Task objective: Starting at the line that contains "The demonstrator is", print each line exactly through the end of the listing. Skip any pictures and add nothing.

(Given material Opens)

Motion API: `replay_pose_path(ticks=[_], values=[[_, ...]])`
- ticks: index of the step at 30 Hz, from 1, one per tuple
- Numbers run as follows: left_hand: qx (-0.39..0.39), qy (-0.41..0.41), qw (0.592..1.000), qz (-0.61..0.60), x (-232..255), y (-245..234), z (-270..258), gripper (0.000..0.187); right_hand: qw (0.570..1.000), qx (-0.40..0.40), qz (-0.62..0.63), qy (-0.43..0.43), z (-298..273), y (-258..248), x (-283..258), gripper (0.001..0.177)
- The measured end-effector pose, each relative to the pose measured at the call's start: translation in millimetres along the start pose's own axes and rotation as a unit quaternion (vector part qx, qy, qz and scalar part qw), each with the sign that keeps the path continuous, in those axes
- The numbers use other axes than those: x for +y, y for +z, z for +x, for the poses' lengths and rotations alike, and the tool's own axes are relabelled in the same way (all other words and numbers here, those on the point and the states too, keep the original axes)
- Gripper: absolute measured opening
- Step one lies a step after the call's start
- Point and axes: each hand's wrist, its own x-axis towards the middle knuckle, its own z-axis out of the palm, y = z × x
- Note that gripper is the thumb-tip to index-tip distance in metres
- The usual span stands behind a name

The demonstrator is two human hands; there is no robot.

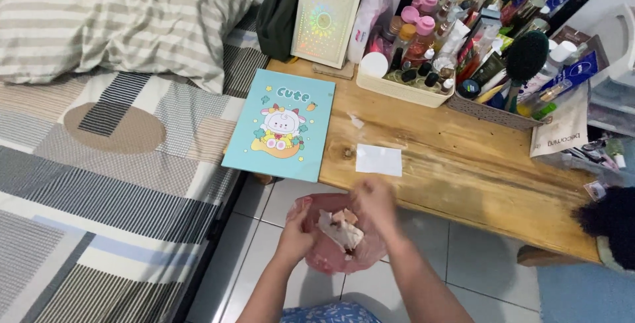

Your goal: The person sprays a liquid on surfaces and then picks up trash and items from a desk and floor, placing them into a pink plastic bag.

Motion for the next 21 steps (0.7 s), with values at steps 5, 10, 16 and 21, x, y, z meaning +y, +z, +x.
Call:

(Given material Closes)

Task answer:
The demonstrator is two human hands; there is no robot.


Your goal: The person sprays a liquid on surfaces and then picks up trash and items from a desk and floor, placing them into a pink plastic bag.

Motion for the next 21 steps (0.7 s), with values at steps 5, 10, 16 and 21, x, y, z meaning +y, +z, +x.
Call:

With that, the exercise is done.